= Task goal =
Taking the entries below from the top, restate each line exactly and end with the line containing "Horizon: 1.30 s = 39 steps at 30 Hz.".

= Information =
# # # # # # #

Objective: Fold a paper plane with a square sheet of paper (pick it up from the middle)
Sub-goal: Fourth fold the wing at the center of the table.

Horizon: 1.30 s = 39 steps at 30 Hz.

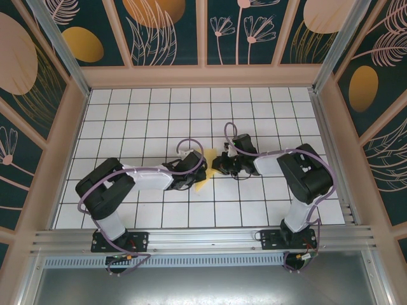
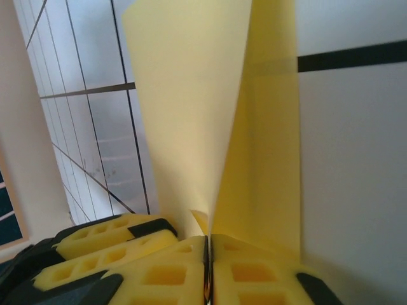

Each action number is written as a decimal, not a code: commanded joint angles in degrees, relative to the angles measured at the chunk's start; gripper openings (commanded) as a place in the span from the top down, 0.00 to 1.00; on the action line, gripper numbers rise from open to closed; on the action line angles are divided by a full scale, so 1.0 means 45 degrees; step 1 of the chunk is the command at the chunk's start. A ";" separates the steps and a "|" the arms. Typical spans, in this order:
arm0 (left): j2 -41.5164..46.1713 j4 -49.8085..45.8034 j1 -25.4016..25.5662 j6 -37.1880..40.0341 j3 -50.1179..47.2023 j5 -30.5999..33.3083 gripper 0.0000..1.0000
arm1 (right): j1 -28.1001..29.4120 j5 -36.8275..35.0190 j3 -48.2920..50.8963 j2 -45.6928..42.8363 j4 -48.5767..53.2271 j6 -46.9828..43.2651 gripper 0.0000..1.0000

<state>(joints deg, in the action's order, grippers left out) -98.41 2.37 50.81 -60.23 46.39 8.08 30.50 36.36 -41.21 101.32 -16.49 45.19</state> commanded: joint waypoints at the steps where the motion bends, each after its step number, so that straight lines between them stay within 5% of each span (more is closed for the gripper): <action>1: 0.0731 -0.0615 0.0018 0.0023 -0.0082 0.0290 0.72 | 0.0116 -0.0052 -0.0033 -0.0021 0.0025 -0.0045 0.94; 11: 0.3081 -0.0389 0.0017 0.0734 -0.0831 0.1246 0.36 | 0.0116 -0.2432 -0.0566 -0.1990 0.2148 0.0366 1.00; 18: 0.4774 0.0728 0.0003 0.2331 -0.1787 0.1367 0.14 | 0.0525 -0.4328 -0.1009 -0.2522 0.3169 0.2403 1.00; 26: 0.5571 0.3359 0.0014 0.6231 -0.2943 0.0529 0.06 | 0.0994 -0.6255 -0.1322 -0.2985 0.4108 0.4972 1.00; 32: 0.5779 0.6325 0.0011 0.8782 -0.3935 -0.0139 0.12 | 0.0973 -0.6060 -0.2273 -0.2270 0.5127 0.5494 1.00; 39: 0.4422 0.6214 0.0015 1.0667 -0.3338 0.0048 0.14 | 0.0840 -0.5383 -0.2667 -0.1634 0.5294 0.5368 1.00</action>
<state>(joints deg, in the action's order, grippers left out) -75.99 27.92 50.81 -18.55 29.78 8.14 34.59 10.59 -51.51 92.62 4.47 68.31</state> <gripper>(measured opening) 0.866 0.064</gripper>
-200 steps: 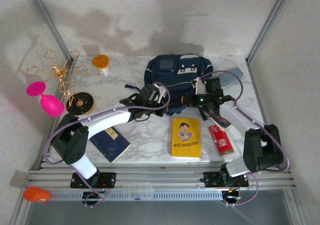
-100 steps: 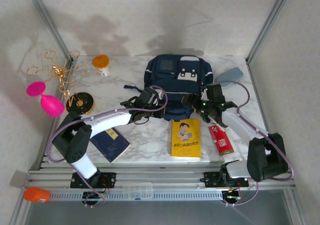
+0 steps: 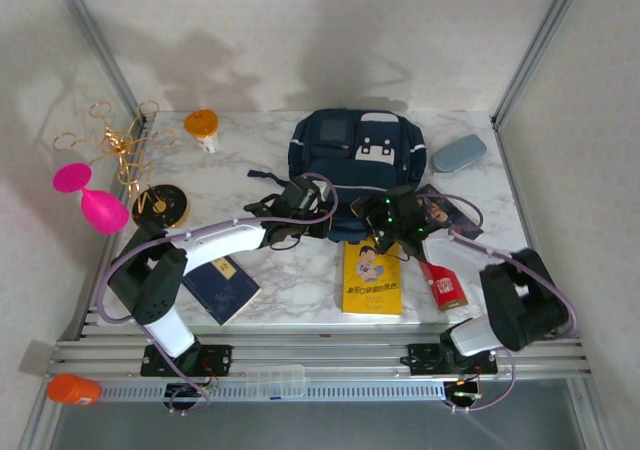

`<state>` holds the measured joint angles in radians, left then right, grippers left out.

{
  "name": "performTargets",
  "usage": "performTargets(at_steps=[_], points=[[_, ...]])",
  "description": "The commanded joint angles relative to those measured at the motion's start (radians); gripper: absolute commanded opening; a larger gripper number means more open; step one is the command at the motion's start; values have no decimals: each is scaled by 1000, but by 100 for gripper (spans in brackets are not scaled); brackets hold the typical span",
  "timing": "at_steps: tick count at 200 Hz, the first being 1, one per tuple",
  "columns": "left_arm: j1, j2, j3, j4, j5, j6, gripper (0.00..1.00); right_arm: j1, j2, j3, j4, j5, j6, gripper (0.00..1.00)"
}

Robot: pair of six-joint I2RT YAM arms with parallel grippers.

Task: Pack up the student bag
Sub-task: Unzip the student bag at the center of the table.

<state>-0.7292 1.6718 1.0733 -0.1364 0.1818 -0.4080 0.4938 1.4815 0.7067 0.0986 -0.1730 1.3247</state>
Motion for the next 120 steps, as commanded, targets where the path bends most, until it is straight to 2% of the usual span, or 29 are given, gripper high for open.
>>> performTargets(at_steps=[1, 9, 22, 35, 45, 64, 83, 120], points=[[-13, 4, 41, -15, -32, 18, 0, 32, 71, 83, 121, 108, -58, 67], [-14, 4, 43, -26, -39, 19, 0, 45, 95, 109, 129, 119, -97, 49], [-13, -9, 36, -45, -71, 12, 0, 63, 137, 167, 118, 114, -161, 28], [-10, -34, 10, -60, -111, 0, 0, 85, 178, 231, 112, 74, -251, 10], [-9, -61, -19, -72, -141, -21, 0, 103, 203, 283, 78, 44, -330, 0], [-9, -126, -79, -107, -194, -66, 0, 122, 199, 335, -20, -7, -498, 0], [-6, -200, -154, -133, -252, -101, 0, 98, 109, 264, -68, -44, -622, 0], [42, -226, -215, -160, -279, -121, 0, -97, -42, 179, -159, -193, -751, 0]])
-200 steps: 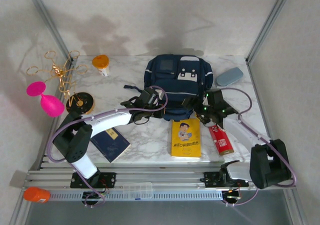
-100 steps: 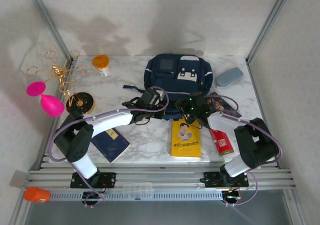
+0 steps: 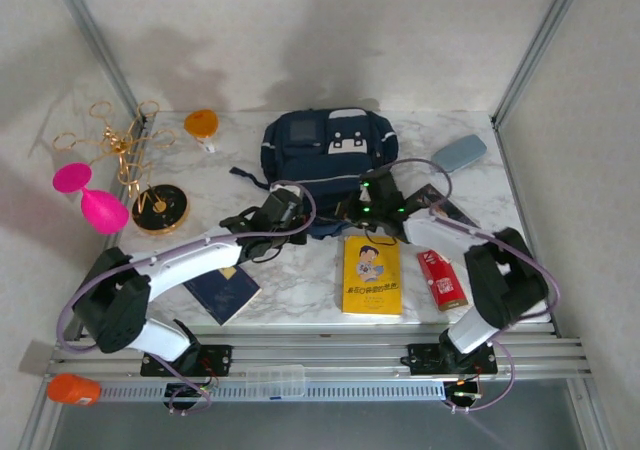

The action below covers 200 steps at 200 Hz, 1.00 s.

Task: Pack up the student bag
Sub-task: Unzip the student bag at the center of the table.

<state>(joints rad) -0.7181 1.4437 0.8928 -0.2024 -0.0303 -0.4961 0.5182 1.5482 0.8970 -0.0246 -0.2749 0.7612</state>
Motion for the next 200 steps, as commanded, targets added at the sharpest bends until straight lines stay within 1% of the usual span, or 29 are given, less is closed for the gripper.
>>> performTargets(at_steps=[1, 16, 35, 41, 57, 64, 71, 86, 105, 122, 129, 162, 186, 200], points=[[33, 2, -34, -94, -68, -33, 0, -127, -110, -7, -45, -90, -198, 0], [42, 14, -19, -89, -68, -24, 0, -153, -117, 24, -105, -115, -258, 0], [49, 51, 20, -93, -79, -21, 0, -162, -102, 64, -152, -140, -304, 0], [49, 59, 34, -86, -53, -18, 0, -162, -97, 71, -156, -145, -309, 0], [20, 35, 33, 6, 75, -37, 0, -162, -96, 64, -140, -151, -288, 0], [-12, 18, 34, 46, 96, -41, 0, -162, -98, 60, -131, -158, -283, 0], [-43, 8, 44, 64, 94, -39, 0, -162, -101, 58, -125, -159, -280, 0], [-76, 25, 92, 46, 101, -26, 14, -162, -108, 51, -110, -155, -273, 0], [-80, 40, 126, 38, 117, -25, 23, -162, -100, 55, -111, -154, -273, 0], [-88, 49, 132, 62, 178, -9, 34, -163, -91, 61, -116, -149, -275, 0], [-89, 60, 137, 63, 192, -4, 38, -163, -90, 62, -111, -152, -274, 0], [-90, 141, 202, 16, 182, 24, 43, -164, -84, 62, -85, -169, -258, 0], [-90, 183, 228, 33, 188, 24, 46, -164, -77, 62, -78, -180, -253, 0], [-89, 207, 245, 29, 171, 27, 48, -164, -77, 60, -75, -188, -250, 0]])
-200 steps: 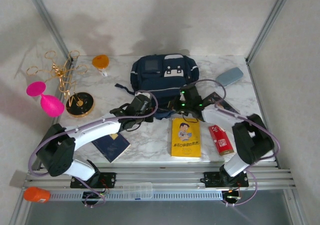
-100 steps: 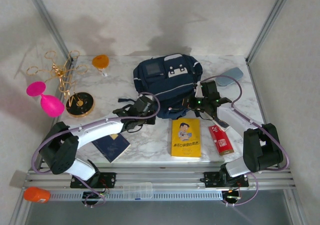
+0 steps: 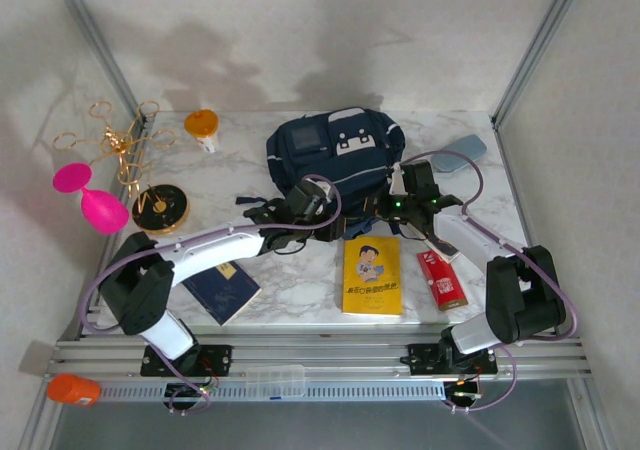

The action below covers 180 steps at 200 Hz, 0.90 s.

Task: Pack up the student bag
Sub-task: Unzip the student bag at the center of the table.

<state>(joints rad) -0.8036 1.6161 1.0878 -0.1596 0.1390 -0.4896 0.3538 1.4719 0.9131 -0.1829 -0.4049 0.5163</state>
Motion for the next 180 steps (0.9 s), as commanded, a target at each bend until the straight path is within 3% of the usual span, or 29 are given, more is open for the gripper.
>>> performTargets(at_steps=[1, 73, 180], points=[[-3, 37, 52, -14, 1, 21, 48, 1, -1, 44, 84, -59, -6, 0], [-10, 129, 111, 43, 58, 13, 47, 2, 4, 38, 115, -85, 18, 0], [-3, 116, 114, 1, -44, 49, 8, 1, 19, 55, 115, -107, 17, 0]])
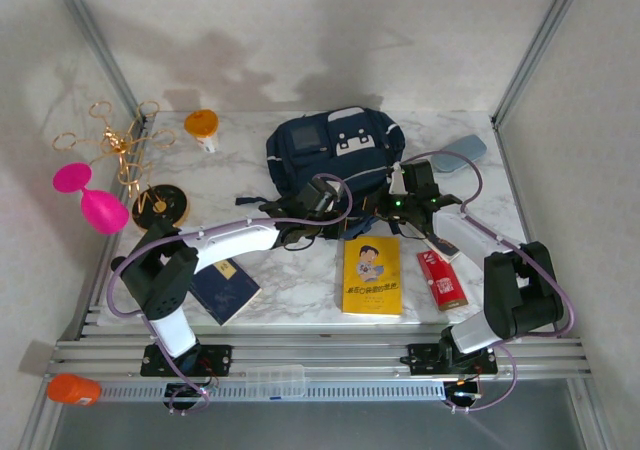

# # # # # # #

= Expected output =
Objective: Fold a paper plane with a square sheet of paper (pick it up from the middle)
Sub-goal: Fourth fold the wing at the center of the table.

Horizon: 1.30 s = 39 steps at 30 Hz.

The full output has already been given.